This is the year-end version of the SEC Hoops Power Poll Round Table, which is hosted here at Garnet and Black Attack. In a few days, GABA will, as usual, provide a roundup of all the responses throughout the participants.
Let's talk post-season awards. Who deserves SEC Player of the Year and Coach of the Year, and why?
If we are going to include the SEC and NCAA tournaments, I think the Player of the Year is a tie between Chandler Parsons of the Florida Gators and Brandon Knight of the Kentucky Wildcats. Parsons no doubt deserves consideration, at least, for his consistent performance throughout the year. But Knight's heroics at the end of the season and the overall value he provided to a Final Four participant earns him serious consideration also. In the end, I can't really pick between them, so I am taking the easy way out and calling it a tie.
For coach of the year, I have said all along that this is easy for me, and it still is -- Anthony Grant of the Alabama Crimson Tide. Grant took a team that was considered to be a marginal NIT team and took them to the NIT finals, and to the SEC West regular-season championship. Grant is proving to be exactly the kind of hire I expected when Alabama tabbed him for the job -- outstanding.
Which program was the most pleasant surprise? Why?
Once again, this nod has to go to Alabama. Given my expectations for Alabama at the beginning of the season, which was basically a third or fourth-place finish in the SEC West, the Crimson Tide far exceeded my expectations, and most likely those of every other SEC basketball fan.
It would be one thing if Alabama had been in the top three overall -- that would have been a reasonable performance in excess of expectations. But to win the West and overall regular-season championship and then get all the way to the NIT final is performance far in excess of most watcher's expectations.
Which program had the most disappointing season? Why?
Another easy one for me -- the Mississippi St. Bulldogs. Given the talent level in Starkville this year, the struggles of this MSU team were clearly chemistry-based and created from the inability of Rick Stansbury to get control of his team. The team fought on ESPN cameras and behind the scenes all year, and one must wonder if Stansbury is going to be able to get control of it as long as Renardo Sidney is there.
If there was a non-Coach of the Year award, Stansbury would be the runaway winner.
Which coach's seat is hottest going into 2011-2012? Will he survive to see another season?
None of them are likely to be fired next season, but I do think that Andy Kennedy of the Mississippi Rebels and Rick Stansbury of Mississippi State are both coming onto what I would call the watch list.

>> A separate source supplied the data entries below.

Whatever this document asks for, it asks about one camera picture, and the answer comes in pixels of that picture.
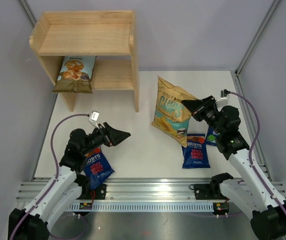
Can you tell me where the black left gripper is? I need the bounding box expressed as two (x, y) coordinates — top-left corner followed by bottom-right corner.
(81, 122), (130, 156)

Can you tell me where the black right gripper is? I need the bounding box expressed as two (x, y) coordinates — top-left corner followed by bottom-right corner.
(182, 95), (225, 137)

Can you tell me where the tan kettle cooked chips bag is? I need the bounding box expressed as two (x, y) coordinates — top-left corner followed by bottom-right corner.
(151, 76), (197, 148)

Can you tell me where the blue Burts spicy chilli bag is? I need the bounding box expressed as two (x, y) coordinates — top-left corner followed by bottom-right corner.
(84, 147), (115, 190)

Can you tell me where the light blue cassava chips bag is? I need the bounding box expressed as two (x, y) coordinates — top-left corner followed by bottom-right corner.
(52, 55), (96, 94)

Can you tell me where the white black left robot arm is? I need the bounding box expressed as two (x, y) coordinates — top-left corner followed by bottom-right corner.
(8, 122), (130, 240)

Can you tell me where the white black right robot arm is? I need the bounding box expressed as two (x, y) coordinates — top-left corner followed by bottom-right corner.
(182, 96), (286, 240)

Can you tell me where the wooden two-tier shelf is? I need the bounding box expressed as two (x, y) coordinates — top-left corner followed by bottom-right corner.
(29, 10), (139, 111)

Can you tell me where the Burts sea salt vinegar bag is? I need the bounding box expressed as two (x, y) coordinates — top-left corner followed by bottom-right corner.
(205, 126), (218, 146)

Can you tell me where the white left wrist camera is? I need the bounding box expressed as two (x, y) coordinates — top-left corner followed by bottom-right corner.
(89, 110), (100, 128)

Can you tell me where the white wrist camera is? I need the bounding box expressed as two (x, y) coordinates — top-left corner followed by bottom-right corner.
(215, 89), (230, 108)
(89, 110), (100, 128)

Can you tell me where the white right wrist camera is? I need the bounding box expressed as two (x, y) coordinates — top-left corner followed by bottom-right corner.
(215, 89), (230, 108)

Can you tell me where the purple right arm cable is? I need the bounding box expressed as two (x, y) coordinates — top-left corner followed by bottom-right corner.
(182, 91), (286, 240)

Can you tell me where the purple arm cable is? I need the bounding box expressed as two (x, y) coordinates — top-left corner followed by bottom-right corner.
(9, 113), (91, 240)
(182, 91), (286, 240)

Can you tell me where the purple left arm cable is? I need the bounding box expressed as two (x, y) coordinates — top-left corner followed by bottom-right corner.
(9, 113), (91, 240)

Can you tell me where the aluminium mounting rail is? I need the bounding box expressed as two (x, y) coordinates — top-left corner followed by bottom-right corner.
(16, 177), (286, 201)

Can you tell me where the white slotted cable duct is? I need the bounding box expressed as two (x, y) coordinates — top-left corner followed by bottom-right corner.
(66, 202), (214, 213)

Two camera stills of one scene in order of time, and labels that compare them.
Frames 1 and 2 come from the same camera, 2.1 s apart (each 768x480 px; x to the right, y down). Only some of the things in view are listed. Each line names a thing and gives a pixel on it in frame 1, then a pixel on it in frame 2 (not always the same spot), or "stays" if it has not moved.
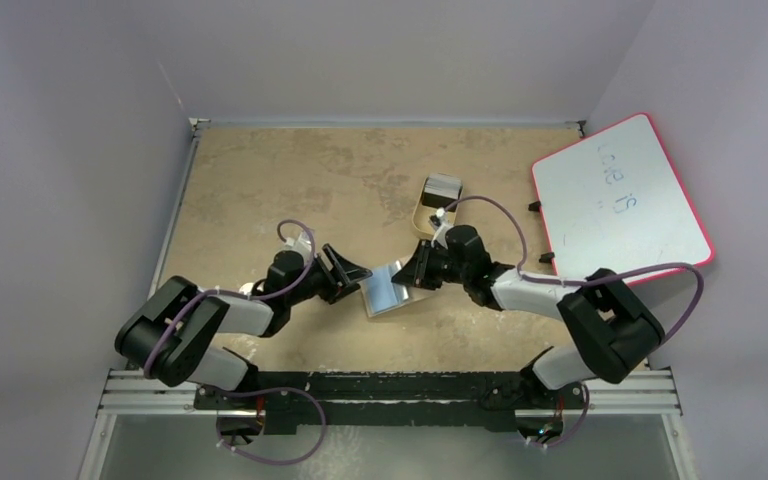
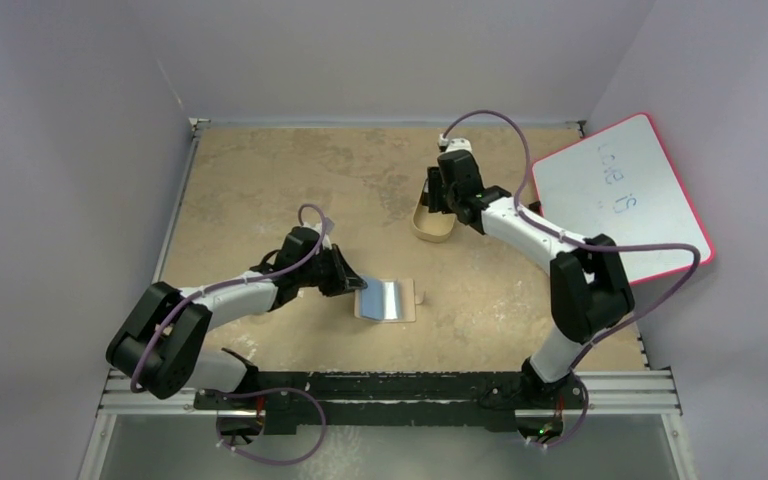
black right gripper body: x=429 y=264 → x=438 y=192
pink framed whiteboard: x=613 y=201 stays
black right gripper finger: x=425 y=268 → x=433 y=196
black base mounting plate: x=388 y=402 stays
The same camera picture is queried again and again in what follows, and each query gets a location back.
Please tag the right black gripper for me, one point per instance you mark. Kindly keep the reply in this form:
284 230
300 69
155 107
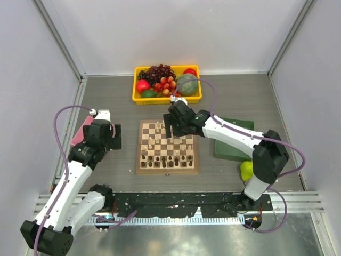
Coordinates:
169 121

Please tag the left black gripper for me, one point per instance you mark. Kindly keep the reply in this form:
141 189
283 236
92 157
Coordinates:
117 137

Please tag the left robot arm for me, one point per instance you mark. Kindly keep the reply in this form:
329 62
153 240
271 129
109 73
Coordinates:
53 230

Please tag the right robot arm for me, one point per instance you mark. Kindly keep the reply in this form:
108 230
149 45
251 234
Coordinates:
266 150

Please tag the wooden chess board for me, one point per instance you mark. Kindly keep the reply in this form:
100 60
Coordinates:
158 155

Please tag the green lime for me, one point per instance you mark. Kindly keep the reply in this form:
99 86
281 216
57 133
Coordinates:
148 94

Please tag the red cherry cluster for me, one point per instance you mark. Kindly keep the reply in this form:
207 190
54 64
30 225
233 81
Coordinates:
165 87

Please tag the green melon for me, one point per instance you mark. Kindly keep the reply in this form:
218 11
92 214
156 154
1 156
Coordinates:
187 85

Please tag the pink plastic box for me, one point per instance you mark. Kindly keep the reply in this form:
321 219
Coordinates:
80 133

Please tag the red apple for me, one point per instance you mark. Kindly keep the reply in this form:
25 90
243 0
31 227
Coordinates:
142 85

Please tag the dark grape bunch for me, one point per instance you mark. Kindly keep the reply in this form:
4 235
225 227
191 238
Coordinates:
154 74

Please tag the yellow plastic fruit bin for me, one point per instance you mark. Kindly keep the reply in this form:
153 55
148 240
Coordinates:
166 100

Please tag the red tomato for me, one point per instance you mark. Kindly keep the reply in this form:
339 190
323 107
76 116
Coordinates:
190 71

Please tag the green tray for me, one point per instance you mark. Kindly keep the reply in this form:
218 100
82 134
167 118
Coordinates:
227 152

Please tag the green pear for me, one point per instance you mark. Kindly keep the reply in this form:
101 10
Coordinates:
246 170

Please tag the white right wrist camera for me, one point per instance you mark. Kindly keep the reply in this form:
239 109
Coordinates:
174 99

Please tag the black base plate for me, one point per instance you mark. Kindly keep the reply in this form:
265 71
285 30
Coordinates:
181 205

Kennedy has been at Ole Miss for five years now, and has yet to make the NCAA tournament even once. I think that makes his seat decidedly warm, and I would expect that if he doesn't at least make the dance in the next couple of years, they will be looking to make a change in Oxford.
Stansbury has been much more successful in his 13 years in Starkville, making the NCAA tournament six times with 2 SEC Tournament titles. The problem is, after the MSU version of Team Turmoil last year, the Bulldog faithful may be getting a little tired of his act. MSU has won exactly 1 NCAA tournament game since 2008, not exactly a historic drought by MSU standards, but enough combined with this year's debacle that Stansbury's seat must be feeling a bit in need of cooling.
The league will have two new coaches next year: Arkansas's Mike Anderson and Tennessee's Cuonzo Martin. What do you see in their futures?
Cuonzo Martin and Mike Anderson have both impressed with their effort so far. I am concerned that Martin may not get a fair shake at Tennessee. In the first place, his style of play clashes with the Bruce Pearl style that the Tennessee Volunteers fans have come to love and admire. Just as Tubby Smith came under withering fire from the UK fan base from his more deliberate style when compared to Rick Pitino's pressing, three-point shooting game. I fear the same for Martin.
I am confident Mike Anderson will succeed at Arkansas. The fans have longed for the return of Nolan Richardson's success without his other baggage, and Anderson is as close to Richardson as it is possible to get. He plays a very similar system, and is a dynamic recruiter with a game that will attract high major prospects to Fayetteville. The Arkansas Razorbacks are likely to ascend up the ranks of the SEC very quickly under Anderson, although I do doubt that in the current environment that he can restore Arkansas to the height of its glory.